Leawood911:
You could virtually substitute the km with miles to see the Tesla efficiency. I love how liftoff regen braking is funny business.
I have found that the EV is very sensitive to how it is driven. In the city with a very light throttle it get huge miles per kWh. If I drive it the way I prefer - flat out - it sucks power like mad. Surprising the Audi is less efficient as I would assume you drive the Porsche faster. Good specs!
And a Corolla is more efficient than a S-Class..........Different category of cars so comparisons are pointless.
e-Tron and Taycan are in the luxury class, they were never designed to be the most efficient in the first place anyways.
Anyways, don't mistake city driving is 'mild'. From rest, I have a certain expectation of acceleration Gs, namely ~0.3G, easier to get to that in the Taycan, but needed a bigger throttle application to get to that in the Audi, power graphs tells me it needs ~60ish% of power to get to that level of acceleration.
Taycan has a more slippery profile, also a more efficient 800V system as compared to the last generation 400V system in the Audi.
As a EV, the e-Tron is good enough. maybe it's the worst in efficiency and runs on last generation 400V system, but it does charge up faster on fast chargers.
But as a 'car', it's great.
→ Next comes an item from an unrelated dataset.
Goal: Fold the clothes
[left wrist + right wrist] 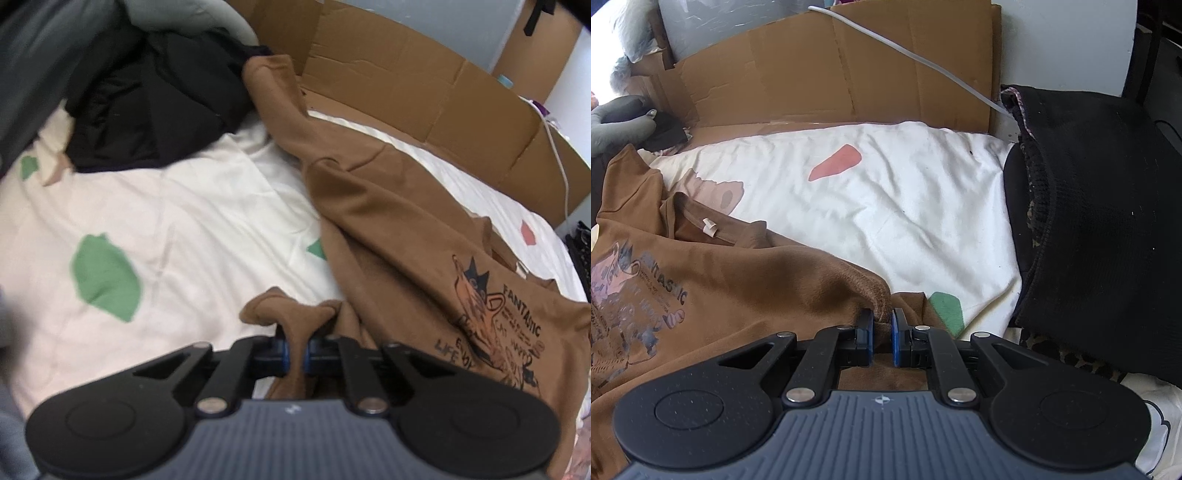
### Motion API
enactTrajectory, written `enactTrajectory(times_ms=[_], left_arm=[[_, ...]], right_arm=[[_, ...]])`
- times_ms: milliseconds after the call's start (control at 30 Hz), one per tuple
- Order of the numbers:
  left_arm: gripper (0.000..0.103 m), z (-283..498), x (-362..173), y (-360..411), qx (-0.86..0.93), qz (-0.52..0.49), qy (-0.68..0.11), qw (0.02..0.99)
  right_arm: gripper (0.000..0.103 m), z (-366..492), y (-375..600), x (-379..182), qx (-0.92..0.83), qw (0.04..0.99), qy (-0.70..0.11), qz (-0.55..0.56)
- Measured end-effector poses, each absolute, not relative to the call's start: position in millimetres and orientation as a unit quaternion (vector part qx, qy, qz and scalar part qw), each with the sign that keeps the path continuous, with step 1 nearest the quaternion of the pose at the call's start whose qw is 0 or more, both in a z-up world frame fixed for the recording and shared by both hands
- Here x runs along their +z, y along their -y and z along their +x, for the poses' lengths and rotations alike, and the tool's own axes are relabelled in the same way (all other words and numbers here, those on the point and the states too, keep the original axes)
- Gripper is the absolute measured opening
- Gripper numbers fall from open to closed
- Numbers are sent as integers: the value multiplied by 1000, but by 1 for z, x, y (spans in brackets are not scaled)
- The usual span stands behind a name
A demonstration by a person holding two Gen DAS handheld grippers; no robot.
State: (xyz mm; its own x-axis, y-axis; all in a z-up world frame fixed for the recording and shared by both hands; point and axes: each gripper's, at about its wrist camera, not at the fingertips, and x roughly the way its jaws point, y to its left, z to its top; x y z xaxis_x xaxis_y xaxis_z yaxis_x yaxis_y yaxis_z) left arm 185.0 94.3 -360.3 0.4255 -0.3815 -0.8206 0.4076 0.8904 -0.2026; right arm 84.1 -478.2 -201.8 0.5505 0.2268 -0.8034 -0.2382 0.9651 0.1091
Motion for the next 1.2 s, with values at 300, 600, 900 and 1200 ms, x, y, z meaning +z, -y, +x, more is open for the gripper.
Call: enactTrajectory(times_ms=[300,600,900,1200], left_arm=[[6,161,-337,-155,-152,14,-505,850],[6,129,-321,-224,-62,1,-511,858],[5,91,-292,-259,-17,-5,-505,863],[5,57,-285,-290,25,-3,-531,847]], right_arm=[[8,96,489,-206,128,883,-451,-2],[8,99,490,-209,131,884,-449,-1],[8,103,490,-207,135,886,-444,-5],[8,99,474,-199,163,886,-434,-21]])
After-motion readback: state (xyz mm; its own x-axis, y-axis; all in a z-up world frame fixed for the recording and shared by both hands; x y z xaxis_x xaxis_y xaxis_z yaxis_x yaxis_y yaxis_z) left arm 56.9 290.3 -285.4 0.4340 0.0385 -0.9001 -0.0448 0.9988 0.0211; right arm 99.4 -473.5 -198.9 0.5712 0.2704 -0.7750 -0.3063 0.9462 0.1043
Drives nice, roomy enough for people and cargo and power is more than good enough.
Taycan as a EV is amazing, with cutting edge EV tech that's not equal until the Audi e-Tron GT hits the market. As a car though, while it has amazing handling and borderline great power even in 4S trim, it trails the Panamera in pretty much everything on car metric, not enough cargo room and barely enough passenger room.
Got another 18 months or so on the lease for the e-Tron, if there isn't a better EV SUV on the market, I am tempted to trade both in for a Taycan Cross Turismo. Possibly in turbo trim. Can't go back to dinosaur-era 400V system for EVs now that I have been spoiled by the 800V Taycan.